By Bill Sheets Herald Writer
LYNNWOOD — Each of the three candidates running for Position 2 on the Lynnwood City Council says their background is just what’s needed on the city’s governing body.
Former councilman Jim Smith, who served for 24 years, said experience is needed most.
With the recent turnover on the council, only two current members, Loren Simmonds and Mark Smith, were elected before 2009. Both of them are running for mayor, with Mark Smith giving up his Position 2 seat to do so.
“I really felt my job wasn’t done,” said Jim Smith, who lost his seat two years ago to Van AuBuchon. “There was so much more that I had to offer.”
Jim Smith and Mark Smith are not related.
Shirley Sutton, chairwoman of the city’s Diversity Commission, an advisory board, is African-American. She notes that the city’s demographics have shifted in recent years.

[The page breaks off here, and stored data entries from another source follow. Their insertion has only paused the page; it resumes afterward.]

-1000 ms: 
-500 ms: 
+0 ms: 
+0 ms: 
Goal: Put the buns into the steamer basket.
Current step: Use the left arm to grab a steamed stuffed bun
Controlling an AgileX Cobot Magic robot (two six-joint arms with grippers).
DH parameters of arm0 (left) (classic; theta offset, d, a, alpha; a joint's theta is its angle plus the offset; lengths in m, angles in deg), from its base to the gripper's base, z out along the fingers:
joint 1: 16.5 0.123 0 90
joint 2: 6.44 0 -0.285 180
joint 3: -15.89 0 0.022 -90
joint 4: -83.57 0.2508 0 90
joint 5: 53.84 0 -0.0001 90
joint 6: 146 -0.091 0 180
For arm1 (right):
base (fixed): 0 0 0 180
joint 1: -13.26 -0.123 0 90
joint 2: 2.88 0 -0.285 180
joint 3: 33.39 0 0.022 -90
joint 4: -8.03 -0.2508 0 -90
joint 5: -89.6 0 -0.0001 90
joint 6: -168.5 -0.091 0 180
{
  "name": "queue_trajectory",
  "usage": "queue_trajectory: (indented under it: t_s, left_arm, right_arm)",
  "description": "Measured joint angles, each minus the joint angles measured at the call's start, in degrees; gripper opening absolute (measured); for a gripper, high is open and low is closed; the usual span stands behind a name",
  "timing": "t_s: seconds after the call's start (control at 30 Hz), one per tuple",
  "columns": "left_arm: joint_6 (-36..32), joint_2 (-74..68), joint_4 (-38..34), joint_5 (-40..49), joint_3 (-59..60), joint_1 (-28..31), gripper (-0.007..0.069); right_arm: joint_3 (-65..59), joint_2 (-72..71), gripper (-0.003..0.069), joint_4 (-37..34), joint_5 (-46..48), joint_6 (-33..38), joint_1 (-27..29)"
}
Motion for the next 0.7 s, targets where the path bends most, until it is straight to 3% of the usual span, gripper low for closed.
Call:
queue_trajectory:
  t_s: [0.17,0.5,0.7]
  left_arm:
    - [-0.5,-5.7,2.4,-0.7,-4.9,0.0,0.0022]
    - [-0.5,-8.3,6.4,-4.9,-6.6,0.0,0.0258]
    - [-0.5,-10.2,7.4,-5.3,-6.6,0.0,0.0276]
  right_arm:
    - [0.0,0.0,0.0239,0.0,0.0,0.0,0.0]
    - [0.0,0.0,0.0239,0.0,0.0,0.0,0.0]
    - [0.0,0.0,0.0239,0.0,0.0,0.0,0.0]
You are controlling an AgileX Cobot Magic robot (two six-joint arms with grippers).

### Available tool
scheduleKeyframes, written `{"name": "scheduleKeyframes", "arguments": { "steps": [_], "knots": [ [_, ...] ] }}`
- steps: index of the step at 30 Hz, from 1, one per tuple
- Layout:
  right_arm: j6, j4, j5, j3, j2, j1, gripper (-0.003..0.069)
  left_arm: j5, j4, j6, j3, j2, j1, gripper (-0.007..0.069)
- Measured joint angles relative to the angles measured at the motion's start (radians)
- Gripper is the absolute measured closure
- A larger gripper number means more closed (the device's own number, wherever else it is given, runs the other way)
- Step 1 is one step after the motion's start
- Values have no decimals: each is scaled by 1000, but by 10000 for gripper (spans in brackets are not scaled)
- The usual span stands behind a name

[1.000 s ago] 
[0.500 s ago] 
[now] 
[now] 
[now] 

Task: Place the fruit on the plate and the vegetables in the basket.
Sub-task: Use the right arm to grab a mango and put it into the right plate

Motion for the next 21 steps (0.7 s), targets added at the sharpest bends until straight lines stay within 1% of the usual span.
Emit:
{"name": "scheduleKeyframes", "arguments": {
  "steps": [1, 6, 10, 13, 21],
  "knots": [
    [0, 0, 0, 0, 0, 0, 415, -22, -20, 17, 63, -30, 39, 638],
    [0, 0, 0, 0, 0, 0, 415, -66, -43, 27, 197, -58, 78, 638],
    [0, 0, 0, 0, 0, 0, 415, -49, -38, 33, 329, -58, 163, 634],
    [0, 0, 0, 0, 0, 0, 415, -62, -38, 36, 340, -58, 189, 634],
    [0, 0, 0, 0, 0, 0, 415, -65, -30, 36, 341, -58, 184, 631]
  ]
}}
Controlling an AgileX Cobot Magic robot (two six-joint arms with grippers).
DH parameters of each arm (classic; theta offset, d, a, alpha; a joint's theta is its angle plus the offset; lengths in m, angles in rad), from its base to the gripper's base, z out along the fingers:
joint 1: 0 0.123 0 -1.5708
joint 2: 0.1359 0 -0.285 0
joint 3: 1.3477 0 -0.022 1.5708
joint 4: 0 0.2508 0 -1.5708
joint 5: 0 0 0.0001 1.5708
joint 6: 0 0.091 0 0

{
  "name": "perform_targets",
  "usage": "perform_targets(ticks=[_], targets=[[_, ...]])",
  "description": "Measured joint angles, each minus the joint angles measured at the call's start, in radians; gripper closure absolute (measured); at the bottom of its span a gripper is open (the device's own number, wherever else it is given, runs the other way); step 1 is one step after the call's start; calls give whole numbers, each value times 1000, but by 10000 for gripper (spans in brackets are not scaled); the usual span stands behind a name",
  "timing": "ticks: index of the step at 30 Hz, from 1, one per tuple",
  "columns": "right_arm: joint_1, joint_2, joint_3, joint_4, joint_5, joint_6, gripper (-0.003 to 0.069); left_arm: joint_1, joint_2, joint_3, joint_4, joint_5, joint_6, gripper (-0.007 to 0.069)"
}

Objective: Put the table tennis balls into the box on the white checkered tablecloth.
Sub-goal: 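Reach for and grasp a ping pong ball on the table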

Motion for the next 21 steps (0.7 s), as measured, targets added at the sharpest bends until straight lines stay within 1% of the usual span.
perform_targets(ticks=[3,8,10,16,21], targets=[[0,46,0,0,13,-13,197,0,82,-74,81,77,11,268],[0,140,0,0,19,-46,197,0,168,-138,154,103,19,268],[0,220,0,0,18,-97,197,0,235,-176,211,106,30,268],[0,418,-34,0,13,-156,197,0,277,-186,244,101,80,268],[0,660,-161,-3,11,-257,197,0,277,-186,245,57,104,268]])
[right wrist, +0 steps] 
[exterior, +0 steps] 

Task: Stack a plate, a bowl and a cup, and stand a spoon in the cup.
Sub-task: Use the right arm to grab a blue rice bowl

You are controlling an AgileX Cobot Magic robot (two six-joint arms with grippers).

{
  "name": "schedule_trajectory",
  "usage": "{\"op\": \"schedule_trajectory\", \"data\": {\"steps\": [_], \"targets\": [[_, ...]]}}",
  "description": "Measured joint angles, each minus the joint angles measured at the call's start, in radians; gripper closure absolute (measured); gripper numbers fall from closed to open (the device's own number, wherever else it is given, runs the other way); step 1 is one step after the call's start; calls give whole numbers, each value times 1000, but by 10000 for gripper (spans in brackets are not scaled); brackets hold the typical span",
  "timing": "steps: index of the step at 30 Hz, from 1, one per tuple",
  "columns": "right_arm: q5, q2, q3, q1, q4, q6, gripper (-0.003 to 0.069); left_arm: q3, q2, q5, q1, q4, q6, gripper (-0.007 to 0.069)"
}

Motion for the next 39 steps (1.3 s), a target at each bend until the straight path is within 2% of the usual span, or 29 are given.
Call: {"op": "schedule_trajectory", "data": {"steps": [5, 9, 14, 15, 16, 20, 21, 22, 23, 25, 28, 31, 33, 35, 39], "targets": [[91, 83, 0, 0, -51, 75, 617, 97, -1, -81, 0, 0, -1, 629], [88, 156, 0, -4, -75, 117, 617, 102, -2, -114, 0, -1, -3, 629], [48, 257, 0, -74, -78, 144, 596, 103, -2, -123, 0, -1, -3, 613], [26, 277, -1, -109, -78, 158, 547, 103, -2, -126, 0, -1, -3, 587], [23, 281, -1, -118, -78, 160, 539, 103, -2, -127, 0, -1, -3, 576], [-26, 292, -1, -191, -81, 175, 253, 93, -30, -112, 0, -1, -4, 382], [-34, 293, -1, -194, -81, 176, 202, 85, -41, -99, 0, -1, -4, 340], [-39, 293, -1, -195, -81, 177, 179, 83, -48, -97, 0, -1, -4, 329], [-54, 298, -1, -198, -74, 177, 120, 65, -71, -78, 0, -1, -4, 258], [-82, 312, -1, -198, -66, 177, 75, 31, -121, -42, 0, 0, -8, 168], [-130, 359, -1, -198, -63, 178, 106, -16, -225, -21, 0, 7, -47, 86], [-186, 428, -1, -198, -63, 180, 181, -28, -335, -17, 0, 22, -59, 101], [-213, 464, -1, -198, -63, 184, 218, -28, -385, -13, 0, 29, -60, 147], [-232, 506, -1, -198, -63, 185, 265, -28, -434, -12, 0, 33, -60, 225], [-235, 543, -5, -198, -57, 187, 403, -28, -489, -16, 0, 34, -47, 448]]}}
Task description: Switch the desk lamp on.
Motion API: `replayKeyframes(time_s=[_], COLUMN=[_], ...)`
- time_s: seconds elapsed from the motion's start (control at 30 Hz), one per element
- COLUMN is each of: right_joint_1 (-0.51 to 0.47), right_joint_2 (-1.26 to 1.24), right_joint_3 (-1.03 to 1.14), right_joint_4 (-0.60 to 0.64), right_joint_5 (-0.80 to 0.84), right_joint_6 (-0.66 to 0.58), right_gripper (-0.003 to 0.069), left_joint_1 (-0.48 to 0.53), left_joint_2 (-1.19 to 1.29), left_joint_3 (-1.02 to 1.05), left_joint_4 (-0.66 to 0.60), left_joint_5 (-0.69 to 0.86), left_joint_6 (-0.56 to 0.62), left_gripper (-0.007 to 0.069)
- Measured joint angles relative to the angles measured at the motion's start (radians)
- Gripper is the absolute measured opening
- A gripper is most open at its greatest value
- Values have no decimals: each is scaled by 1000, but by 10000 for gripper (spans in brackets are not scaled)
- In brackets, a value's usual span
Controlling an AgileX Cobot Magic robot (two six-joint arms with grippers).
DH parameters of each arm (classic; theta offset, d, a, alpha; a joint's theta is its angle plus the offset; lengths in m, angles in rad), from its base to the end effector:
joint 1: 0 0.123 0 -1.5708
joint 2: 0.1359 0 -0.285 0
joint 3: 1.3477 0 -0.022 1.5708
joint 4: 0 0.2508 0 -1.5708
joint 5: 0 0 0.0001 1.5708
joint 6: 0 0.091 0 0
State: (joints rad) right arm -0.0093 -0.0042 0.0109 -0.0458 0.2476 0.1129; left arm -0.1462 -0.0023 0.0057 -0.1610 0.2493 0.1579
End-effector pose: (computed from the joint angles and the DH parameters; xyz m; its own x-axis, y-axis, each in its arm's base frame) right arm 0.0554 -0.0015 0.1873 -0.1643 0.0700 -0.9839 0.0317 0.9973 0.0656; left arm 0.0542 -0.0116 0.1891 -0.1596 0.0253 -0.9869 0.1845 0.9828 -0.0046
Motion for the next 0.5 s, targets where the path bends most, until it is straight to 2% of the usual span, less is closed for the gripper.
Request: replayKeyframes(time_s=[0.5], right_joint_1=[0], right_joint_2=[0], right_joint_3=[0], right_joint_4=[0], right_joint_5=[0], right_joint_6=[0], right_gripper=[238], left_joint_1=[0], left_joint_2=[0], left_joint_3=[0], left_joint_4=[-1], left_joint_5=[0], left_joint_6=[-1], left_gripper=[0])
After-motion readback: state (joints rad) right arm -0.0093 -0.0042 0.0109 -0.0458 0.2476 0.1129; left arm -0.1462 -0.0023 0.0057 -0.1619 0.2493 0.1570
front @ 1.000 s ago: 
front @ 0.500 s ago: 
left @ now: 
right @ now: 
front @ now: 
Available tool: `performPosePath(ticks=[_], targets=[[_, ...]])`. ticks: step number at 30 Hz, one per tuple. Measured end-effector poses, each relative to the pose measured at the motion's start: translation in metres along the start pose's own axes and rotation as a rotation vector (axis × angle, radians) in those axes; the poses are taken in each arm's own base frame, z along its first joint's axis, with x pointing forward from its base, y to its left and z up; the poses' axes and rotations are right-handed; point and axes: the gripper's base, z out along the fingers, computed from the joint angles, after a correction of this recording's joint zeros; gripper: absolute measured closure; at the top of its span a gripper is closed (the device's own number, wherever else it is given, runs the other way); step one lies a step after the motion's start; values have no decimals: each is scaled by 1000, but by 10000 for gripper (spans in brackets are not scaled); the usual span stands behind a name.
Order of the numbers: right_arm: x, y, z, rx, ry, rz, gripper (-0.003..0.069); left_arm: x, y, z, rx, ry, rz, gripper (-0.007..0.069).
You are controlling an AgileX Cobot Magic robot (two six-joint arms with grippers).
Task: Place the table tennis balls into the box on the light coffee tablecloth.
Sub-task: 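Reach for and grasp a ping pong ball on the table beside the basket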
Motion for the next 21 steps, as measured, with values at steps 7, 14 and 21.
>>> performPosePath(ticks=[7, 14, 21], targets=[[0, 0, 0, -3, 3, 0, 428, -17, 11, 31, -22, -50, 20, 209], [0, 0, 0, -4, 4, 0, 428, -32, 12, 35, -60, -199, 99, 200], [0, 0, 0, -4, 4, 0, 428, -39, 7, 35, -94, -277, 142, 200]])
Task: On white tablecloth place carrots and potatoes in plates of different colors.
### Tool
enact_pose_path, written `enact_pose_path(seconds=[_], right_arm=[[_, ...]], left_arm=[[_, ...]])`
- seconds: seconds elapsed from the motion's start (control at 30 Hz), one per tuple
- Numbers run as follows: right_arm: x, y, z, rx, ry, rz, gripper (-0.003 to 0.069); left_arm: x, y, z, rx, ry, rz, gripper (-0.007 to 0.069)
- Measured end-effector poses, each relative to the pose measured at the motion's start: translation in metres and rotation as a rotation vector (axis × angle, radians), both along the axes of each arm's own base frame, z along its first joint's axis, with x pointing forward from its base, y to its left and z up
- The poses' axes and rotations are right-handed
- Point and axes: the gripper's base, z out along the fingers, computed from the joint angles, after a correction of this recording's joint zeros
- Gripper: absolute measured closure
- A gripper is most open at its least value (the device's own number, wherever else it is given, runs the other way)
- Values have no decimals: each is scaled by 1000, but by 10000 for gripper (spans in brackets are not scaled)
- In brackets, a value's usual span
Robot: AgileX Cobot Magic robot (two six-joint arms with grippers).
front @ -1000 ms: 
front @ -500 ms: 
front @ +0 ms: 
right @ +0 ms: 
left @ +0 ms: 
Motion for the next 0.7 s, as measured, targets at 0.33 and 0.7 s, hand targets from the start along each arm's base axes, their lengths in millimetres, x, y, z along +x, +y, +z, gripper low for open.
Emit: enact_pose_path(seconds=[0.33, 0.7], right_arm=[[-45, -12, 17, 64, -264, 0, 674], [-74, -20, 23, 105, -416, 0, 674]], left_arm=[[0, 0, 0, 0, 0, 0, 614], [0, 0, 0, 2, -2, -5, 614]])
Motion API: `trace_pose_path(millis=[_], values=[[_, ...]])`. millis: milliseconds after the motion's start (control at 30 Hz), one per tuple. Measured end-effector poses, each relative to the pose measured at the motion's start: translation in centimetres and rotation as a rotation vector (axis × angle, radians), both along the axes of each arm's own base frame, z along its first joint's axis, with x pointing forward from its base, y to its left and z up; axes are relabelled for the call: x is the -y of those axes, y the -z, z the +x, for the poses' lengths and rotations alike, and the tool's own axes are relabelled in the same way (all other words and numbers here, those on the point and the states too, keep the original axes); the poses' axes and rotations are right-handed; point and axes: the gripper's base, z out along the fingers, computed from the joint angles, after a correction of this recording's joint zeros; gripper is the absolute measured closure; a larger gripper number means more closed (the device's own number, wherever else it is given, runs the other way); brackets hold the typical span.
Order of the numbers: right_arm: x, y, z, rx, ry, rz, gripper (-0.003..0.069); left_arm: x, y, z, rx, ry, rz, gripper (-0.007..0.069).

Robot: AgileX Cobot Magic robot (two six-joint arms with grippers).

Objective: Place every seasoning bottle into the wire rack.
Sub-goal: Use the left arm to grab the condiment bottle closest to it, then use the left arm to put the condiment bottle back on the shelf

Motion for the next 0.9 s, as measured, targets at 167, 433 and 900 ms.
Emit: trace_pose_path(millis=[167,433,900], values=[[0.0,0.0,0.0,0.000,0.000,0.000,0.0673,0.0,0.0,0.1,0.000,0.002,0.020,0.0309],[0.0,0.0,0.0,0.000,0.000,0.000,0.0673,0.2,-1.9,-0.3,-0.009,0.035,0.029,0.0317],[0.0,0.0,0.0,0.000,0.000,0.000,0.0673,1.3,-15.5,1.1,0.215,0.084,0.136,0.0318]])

“I don’t believe there has been a female of color on the city council,” she said. “I have not seen myself represented.”
Ian Cotton is new to city politics. He’s a Lynnwood native and young father whose parents are retired and still live in the city.
“The perspective I offer is someone who can identify with the breadth and depth of the diversity within the city,” he said.
Cotton said he’d use as a starting point a 2009 survey of residents in which a majority said their priorities were roads, public safety and parks.
He’d survey people again to see how any budget shortfalls or surpluses should be addressed.
Cotton is concerned that the fire department has too few resources. He also would like to hire a private contractor to run the struggling Lynnwood Golf Course.
“It’s an asset to the city,” he said.
Sutton’s priorities are road maintenance, encouraging diversity among city staff and helping small businesses, she said.
“I think small businesses are the least communicated with. I think we need to look at ways to bring those folks together for support of each other.”
Sutton would like to round up private support for some city events, such as a children’s parade, that were discontinued for lack of funds.
“I would find other ways of being able to bring the richness back into our city that we lost four years ago,” she said.
Smith was known as a budget hawk in his long tenure on the council. Regarding what he sees as the major issues in the city, “I could almost go economics, economics, ecomonics,” he said. “The city’s finances are problematic, right now.”
Cuts in police personnel have resulted in slower or non-existent investigations for lesser crimes, according to Smith.
“We have to prioritize public safety,” he said.
One way to do that would be to dial back on capital projects. An expansion of City Hall a few years ago is a good example, he said.
“We spent a couple of million dollars to remodel City Hall and many of those offices are now vacant,” he said.
Bill Sheets: 425-339-3439; email@example.com.
What’s the job
At stake is a four-year term on the Lynnwood City Council. Council members receive $1,650 per month or $19,800 per year.
Experience: No political experience. Worked six and a half years as an electrical engineer.
Website: www. cotton4council.com
Experience: 24 years on the Lynnwood City Council, from 1988 to 2012, including one term as council president.
Volunteer work for numerous organizations. Senior mortgage adviser for Atlas Mortgage.
Website: http:// jimsmith2013.com
Experience: Chairwoman of the city of Lynnwood Diversity Commission and service on several other city advisory boards.
Served eight years on the state’s Homelessness Advisory Board.